Questionnaire: Michelle Sherman ’92

Helping families care for loved ones with mental illness — and for themselves

Author: Michelle Cuneo

Woman with short, curly red hair, wearing a black turtleneck and a textured blue jacket, smiles at the camera.

Michelle Sherman ’92 walks alongside families through some of life’s hardest moments. In addition to her work as a clinical psychologist and a fellow of the American Psychological Association, she’s co-authored — with her mother, DeAnne Sherman — several books for families navigating mental illness.
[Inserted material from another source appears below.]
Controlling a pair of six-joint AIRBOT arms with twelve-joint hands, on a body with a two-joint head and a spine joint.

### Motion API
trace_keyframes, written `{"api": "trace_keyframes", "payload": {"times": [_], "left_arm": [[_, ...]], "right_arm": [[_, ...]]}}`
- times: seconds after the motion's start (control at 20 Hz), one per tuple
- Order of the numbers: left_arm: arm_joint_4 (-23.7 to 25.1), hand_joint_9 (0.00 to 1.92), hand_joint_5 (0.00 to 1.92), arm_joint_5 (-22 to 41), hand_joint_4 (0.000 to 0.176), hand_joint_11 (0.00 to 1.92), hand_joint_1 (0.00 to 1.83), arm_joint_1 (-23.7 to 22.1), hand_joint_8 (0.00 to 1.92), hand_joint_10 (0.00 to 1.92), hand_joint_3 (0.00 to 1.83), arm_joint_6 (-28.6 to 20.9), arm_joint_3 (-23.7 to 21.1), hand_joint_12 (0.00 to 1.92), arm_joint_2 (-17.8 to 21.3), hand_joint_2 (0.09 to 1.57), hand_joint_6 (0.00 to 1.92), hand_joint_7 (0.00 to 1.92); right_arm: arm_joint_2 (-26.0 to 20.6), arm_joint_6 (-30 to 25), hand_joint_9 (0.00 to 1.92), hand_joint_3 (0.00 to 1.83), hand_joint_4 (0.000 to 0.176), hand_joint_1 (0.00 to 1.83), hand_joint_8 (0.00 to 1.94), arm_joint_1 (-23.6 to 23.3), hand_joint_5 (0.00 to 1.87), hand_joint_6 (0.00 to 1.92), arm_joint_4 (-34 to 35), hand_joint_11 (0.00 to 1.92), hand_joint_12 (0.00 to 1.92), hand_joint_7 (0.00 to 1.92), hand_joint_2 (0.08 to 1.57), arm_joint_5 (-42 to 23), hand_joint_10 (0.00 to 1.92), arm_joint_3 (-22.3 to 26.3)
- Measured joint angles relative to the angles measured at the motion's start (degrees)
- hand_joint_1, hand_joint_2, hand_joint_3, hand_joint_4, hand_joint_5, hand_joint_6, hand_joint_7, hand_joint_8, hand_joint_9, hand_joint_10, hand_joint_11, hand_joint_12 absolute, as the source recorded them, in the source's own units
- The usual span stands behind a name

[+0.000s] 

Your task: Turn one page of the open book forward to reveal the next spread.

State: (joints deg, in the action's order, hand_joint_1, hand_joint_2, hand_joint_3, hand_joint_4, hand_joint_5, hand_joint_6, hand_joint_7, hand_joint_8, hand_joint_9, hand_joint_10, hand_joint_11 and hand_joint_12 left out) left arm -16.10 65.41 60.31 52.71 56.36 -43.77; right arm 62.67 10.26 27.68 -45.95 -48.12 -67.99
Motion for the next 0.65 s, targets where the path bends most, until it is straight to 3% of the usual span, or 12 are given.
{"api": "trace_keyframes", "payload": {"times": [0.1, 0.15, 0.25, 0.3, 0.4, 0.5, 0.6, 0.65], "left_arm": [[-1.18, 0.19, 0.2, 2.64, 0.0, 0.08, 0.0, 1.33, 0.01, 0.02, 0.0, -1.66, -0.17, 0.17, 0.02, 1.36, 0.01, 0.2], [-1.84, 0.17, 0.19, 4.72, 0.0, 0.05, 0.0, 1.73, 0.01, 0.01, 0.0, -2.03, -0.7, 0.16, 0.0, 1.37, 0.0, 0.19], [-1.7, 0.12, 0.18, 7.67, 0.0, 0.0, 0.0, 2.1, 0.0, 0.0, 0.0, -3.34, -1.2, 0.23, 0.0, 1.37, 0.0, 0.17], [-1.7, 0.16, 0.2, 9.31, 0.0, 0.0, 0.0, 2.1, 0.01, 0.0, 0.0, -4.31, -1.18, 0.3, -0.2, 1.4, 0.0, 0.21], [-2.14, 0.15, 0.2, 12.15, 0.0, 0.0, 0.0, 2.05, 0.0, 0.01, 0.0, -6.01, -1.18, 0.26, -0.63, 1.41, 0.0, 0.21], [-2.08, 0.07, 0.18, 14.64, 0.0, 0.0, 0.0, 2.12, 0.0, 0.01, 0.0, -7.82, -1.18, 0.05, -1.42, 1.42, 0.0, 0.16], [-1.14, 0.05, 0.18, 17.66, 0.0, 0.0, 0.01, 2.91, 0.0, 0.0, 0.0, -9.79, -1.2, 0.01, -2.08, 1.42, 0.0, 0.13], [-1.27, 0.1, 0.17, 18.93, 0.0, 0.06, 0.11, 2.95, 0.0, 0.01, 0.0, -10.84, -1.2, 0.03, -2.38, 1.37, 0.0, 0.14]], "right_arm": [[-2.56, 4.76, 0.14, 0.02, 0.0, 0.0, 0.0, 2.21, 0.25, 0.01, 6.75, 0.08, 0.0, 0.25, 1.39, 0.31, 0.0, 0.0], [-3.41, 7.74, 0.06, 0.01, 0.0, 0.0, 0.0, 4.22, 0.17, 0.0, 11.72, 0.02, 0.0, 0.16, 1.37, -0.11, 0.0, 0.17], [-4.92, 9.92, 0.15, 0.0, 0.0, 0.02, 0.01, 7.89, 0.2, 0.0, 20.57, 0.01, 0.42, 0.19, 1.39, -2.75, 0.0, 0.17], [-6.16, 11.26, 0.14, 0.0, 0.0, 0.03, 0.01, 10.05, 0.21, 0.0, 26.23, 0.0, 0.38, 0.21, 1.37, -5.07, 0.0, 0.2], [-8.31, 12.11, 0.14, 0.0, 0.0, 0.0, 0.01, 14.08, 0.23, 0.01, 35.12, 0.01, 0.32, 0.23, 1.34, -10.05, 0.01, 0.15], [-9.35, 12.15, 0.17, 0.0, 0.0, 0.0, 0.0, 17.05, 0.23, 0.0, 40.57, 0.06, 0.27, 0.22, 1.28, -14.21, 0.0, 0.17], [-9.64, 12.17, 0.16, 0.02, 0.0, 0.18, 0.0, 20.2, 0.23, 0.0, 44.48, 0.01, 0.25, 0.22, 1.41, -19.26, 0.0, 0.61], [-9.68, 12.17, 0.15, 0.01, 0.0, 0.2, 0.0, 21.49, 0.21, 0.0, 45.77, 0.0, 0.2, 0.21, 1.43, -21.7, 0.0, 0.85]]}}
Their latest, Loving Someone with a Mental Illness or History of Trauma, was published in January by Johns Hopkins University Press. In it, the Shermans weave science and storytelling to support those who are ill and the loved ones who care for them.

 

What are some misconceptions about the role of family and friends in healing and recovery?

Sadly, what often happens is the focus goes entirely on the person with the illness — getting them doctor appointments, dealing with insurance, helping them to take their medications. Meanwhile, the other family members’ needs and experiences are overlooked as they may have to take another job, maybe worry about paying the bills, maybe try to get the kids taken care of and these sorts of things.
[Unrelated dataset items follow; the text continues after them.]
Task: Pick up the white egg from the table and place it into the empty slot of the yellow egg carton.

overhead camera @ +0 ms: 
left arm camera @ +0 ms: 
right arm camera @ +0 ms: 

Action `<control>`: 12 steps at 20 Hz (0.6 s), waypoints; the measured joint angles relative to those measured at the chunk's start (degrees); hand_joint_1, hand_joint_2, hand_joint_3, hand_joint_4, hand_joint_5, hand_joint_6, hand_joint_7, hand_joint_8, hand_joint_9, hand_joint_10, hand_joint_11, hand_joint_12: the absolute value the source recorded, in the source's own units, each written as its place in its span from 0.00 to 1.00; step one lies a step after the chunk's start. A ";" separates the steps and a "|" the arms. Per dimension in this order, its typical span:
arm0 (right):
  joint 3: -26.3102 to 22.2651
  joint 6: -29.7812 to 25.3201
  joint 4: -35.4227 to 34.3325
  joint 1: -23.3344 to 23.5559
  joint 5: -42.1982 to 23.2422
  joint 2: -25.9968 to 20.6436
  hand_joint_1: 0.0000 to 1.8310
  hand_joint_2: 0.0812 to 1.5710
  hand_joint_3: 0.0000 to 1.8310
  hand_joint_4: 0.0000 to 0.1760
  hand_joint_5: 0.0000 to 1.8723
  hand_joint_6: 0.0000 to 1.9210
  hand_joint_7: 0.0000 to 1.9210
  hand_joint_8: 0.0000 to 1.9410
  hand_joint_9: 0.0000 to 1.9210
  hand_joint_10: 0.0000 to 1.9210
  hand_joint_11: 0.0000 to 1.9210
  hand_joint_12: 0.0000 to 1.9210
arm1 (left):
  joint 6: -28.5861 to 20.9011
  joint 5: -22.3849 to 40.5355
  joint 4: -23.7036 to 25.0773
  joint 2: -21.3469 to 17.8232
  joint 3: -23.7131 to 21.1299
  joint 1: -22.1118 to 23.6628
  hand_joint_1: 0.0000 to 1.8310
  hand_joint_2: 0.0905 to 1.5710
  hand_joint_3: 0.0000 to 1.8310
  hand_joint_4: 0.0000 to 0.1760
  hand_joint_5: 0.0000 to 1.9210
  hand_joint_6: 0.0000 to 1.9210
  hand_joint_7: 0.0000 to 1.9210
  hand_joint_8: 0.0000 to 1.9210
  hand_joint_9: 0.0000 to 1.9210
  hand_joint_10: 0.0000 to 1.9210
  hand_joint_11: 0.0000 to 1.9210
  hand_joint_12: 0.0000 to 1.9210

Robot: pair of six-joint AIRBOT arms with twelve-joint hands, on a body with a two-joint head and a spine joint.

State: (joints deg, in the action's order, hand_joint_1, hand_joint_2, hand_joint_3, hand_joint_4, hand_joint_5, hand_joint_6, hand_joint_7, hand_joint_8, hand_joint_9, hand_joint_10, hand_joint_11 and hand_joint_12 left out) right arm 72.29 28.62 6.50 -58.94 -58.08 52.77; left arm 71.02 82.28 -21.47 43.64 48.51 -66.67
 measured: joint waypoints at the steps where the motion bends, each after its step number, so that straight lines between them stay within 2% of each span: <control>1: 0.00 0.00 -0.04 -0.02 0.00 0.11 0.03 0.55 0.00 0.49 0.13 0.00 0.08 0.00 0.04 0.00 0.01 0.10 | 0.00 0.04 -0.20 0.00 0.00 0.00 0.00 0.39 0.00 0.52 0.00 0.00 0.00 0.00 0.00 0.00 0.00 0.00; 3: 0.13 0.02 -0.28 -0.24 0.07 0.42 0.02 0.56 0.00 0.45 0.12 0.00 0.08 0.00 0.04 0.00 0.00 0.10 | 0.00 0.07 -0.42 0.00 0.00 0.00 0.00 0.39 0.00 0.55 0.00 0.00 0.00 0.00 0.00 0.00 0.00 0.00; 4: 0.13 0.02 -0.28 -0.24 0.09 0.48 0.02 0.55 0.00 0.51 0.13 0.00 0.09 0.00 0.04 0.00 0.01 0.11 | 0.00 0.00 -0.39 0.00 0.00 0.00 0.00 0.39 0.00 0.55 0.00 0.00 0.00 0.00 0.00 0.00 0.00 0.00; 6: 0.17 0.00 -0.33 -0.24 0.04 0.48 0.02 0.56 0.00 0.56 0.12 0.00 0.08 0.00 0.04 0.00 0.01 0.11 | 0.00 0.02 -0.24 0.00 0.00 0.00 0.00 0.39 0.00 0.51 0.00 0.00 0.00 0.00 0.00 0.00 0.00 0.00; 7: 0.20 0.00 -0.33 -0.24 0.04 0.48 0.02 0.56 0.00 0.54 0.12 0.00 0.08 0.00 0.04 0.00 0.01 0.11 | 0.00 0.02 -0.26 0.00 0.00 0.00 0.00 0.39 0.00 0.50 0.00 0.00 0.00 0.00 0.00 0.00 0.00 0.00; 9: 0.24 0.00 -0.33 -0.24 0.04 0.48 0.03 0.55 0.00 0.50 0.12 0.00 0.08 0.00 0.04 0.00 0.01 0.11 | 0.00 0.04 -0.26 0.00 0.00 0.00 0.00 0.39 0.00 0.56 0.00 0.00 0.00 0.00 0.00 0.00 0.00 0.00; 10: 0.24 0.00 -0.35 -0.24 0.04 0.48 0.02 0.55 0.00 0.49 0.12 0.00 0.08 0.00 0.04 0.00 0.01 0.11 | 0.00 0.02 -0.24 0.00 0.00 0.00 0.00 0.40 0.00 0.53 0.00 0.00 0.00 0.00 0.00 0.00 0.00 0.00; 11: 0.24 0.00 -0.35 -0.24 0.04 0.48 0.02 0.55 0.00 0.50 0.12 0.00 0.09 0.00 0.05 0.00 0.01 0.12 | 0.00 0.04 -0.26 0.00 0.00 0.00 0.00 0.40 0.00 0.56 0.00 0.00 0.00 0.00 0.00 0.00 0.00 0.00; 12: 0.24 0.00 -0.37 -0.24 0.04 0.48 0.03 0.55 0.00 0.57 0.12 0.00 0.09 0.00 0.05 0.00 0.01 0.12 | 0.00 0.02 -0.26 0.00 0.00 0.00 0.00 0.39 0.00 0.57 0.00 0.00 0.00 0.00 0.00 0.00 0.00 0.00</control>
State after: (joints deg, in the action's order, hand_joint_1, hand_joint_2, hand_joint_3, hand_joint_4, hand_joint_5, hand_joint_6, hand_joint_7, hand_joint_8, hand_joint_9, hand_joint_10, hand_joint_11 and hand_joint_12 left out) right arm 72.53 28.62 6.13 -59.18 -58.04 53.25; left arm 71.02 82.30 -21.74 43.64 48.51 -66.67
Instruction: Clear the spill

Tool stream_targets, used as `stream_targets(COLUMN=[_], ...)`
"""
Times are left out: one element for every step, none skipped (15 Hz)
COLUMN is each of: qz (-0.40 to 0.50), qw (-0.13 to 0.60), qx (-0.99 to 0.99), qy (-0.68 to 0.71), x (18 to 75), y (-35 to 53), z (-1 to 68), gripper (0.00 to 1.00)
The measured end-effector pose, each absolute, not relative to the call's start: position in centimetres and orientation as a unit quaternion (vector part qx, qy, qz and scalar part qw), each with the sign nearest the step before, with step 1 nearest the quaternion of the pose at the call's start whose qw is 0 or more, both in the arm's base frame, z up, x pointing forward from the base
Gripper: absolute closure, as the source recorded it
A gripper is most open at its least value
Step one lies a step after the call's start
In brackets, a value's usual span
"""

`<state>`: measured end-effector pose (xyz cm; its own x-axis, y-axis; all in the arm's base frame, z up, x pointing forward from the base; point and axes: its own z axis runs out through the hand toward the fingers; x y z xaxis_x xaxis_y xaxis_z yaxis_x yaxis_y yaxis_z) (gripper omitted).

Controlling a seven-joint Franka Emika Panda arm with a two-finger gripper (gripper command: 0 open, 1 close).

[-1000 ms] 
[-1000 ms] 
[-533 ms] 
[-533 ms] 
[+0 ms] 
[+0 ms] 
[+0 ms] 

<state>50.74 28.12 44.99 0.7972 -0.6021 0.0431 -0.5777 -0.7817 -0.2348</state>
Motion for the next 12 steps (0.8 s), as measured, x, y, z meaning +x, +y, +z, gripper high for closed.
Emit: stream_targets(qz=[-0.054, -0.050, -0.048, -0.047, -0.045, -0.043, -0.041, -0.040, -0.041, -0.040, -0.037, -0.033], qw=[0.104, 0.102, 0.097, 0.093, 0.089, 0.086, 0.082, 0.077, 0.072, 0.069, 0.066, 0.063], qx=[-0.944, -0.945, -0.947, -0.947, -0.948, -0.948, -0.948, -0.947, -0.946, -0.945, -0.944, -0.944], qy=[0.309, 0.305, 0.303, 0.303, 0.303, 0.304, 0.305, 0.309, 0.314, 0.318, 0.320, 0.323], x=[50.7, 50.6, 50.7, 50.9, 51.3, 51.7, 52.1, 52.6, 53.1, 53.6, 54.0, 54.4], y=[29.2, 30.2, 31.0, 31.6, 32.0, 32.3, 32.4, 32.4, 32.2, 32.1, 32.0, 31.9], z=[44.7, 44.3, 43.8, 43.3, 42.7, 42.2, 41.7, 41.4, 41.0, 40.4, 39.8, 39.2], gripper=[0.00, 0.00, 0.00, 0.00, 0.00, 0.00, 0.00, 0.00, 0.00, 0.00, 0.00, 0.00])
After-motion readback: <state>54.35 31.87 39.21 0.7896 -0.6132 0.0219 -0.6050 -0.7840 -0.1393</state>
If you think about it, if your neighbor was hospitalized for a physical illness, what do people in the community do? They bring flowers, they set up a GoFundMe, they bring meals, et cetera. What if your next-door neighbor’s adult son tried to die by suicide? What do the family members and friends do? Sometimes nothing. Sometimes they say really tacky or unpleasant things. These family members often feel so alone, so confused, so sad and invisible.
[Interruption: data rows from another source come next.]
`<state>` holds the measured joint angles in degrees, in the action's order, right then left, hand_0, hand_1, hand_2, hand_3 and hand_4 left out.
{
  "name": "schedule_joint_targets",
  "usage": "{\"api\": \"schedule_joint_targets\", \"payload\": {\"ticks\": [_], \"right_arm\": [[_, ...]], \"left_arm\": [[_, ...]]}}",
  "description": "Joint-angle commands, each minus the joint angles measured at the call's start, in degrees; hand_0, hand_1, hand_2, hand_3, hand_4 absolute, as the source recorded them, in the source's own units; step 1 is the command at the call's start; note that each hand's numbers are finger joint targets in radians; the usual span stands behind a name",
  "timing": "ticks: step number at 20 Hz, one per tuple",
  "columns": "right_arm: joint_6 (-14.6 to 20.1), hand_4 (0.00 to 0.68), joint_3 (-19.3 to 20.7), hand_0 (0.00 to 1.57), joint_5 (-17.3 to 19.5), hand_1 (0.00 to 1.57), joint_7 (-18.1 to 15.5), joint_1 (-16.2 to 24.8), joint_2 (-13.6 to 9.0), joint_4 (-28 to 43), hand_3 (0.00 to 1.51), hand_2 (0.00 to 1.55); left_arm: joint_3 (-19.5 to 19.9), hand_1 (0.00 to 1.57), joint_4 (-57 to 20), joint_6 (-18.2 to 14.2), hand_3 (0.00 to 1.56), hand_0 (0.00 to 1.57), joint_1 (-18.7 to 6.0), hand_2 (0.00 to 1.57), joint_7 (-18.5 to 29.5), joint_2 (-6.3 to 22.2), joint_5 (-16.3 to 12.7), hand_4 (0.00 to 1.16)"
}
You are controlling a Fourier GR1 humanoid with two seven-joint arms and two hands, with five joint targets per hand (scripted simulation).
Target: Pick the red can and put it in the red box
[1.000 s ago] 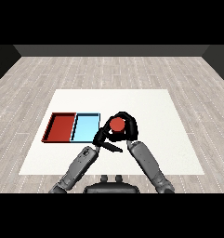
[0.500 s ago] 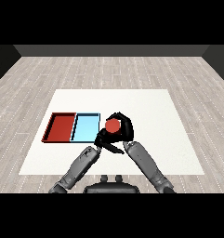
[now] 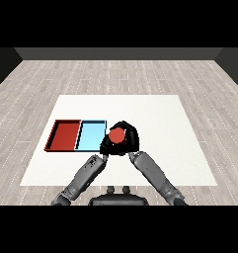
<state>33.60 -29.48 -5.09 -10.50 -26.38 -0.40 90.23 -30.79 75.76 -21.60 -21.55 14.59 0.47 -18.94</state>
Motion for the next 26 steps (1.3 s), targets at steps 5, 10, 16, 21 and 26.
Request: {"api": "schedule_joint_targets", "payload": {"ticks": [5, 10, 16, 21, 26], "right_arm": [[2.08, 0.626, -2.94, 1.57, -2.37, 1.57, -2.72, 1.06, 0.38, -0.40, 1.40, 1.47], [1.83, 0.631, -0.88, 1.57, -0.27, 1.57, 3.07, -1.71, 0.39, 1.59, 1.40, 1.47], [-0.44, 0.172, 1.21, 1.42, -1.82, 1.42, 1.60, -1.26, 0.38, -0.84, 1.28, 1.35], [-3.92, 0.000, 0.04, 0.00, 5.34, 0.00, 7.84, -0.29, -0.27, -0.46, 0.00, 0.00], [-2.74, 0.000, 0.64, 0.00, 4.48, 0.00, 5.81, -1.38, 0.38, -3.64, 0.00, 0.00]], "left_arm": [[-3.08, 1.57, -1.61, -7.37, 1.50, 1.57, -0.24, 1.57, 0.92, -0.44, -1.56, 1.13], [-0.55, 1.57, -0.08, -5.05, 1.50, 1.57, 0.30, 1.57, -2.44, -0.44, -0.60, 1.13], [-4.88, 1.57, -2.19, -14.18, 1.49, 1.57, -4.96, 1.57, 0.08, -0.43, -3.23, 1.13], [-0.51, 1.57, -0.08, -8.66, 1.50, 1.57, -1.56, 1.57, -1.18, -0.43, 0.00, 1.13], [-5.62, 1.57, 0.25, -12.91, 1.50, 1.57, -0.94, 1.57, 0.53, -0.44, -1.09, 1.13]]}}
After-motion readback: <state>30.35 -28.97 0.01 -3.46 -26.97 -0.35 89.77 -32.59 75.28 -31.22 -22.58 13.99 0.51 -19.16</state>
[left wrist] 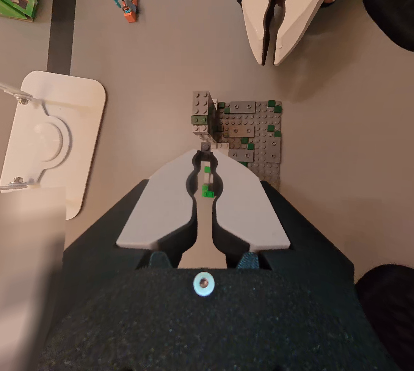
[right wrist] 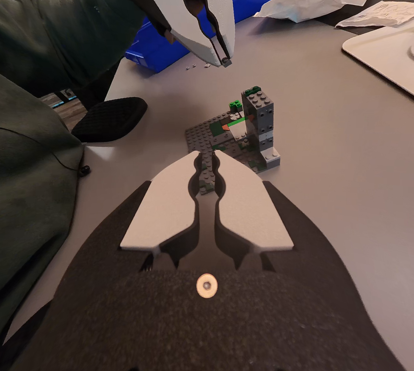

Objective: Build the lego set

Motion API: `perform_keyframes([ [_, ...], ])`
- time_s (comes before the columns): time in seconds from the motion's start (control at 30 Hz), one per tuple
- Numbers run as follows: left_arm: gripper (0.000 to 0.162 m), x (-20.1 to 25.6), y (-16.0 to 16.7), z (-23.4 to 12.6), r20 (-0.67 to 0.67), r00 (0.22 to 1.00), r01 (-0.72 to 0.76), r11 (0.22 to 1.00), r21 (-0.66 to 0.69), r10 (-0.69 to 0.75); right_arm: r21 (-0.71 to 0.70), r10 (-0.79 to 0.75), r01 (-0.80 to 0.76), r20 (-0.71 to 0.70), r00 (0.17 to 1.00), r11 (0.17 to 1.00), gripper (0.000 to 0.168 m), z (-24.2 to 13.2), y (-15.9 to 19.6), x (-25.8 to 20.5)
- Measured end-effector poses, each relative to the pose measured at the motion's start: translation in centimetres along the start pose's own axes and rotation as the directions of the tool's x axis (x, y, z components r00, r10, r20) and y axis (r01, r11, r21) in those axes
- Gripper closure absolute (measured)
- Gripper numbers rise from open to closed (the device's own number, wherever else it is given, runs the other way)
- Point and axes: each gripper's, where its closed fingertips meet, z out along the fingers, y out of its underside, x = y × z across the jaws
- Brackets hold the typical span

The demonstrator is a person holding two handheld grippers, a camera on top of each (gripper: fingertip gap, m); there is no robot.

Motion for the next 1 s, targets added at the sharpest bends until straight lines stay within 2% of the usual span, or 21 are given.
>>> perform_keyframes([
  [0.03,0.155,0.1,0.0,0.1,0.002,1.0,-0.006,1.0,-0.008,0.006,0.0,0.001,-0.001,0.003,1.0,1.0,0.161,0.0,0.0,-0.1],
  [0.43,0.155,-0.3,-0.3,2.1,-0.001,1.0,-0.019,0.997,-0.072,0.019,0.007,-0.007,0.007,0.011,1.0,1.0,0.16,0.1,-0.2,-0.4],
  [0.63,0.155,2.1,-3.0,0.9,-0.054,0.989,-0.135,0.989,0.06,0.138,0.065,-0.063,0.065,-0.037,0.997,0.996,0.159,-0.5,-3.1,-0.7],
  [0.83,0.155,5.5,-5.5,-0.3,-0.031,0.961,-0.266,0.952,0.15,0.273,0.082,0.162,-0.175,0.138,0.977,0.981,0.152,0.7,-4.3,-2.8],
  [0.93,0.155,6.2,-5.9,-0.7,0.003,0.95,-0.31,0.94,0.145,0.313,0.093,0.307,-0.34,0.255,0.917,0.936,0.15,0.8,-4.8,-3.7],
  [1.0,0.155,6.6,-6.1,-0.8,0.019,0.945,-0.327,0.935,0.14,0.328,0.091,0.361,-0.398,0.276,0.891,0.913,0.15,0.9,-5.0,-3.8],
])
Of course, it’s helpful to know how to advocate and support and help your loved one, how to navigate the healthcare system, communication tips, all this sort of stuff. But we also write that it’s equally important for you to find ways to take good care of yourself, because if you don’t do that, you can’t show up for them.

 

How can we talk to a family member with a mental illness without triggering defensiveness or shame?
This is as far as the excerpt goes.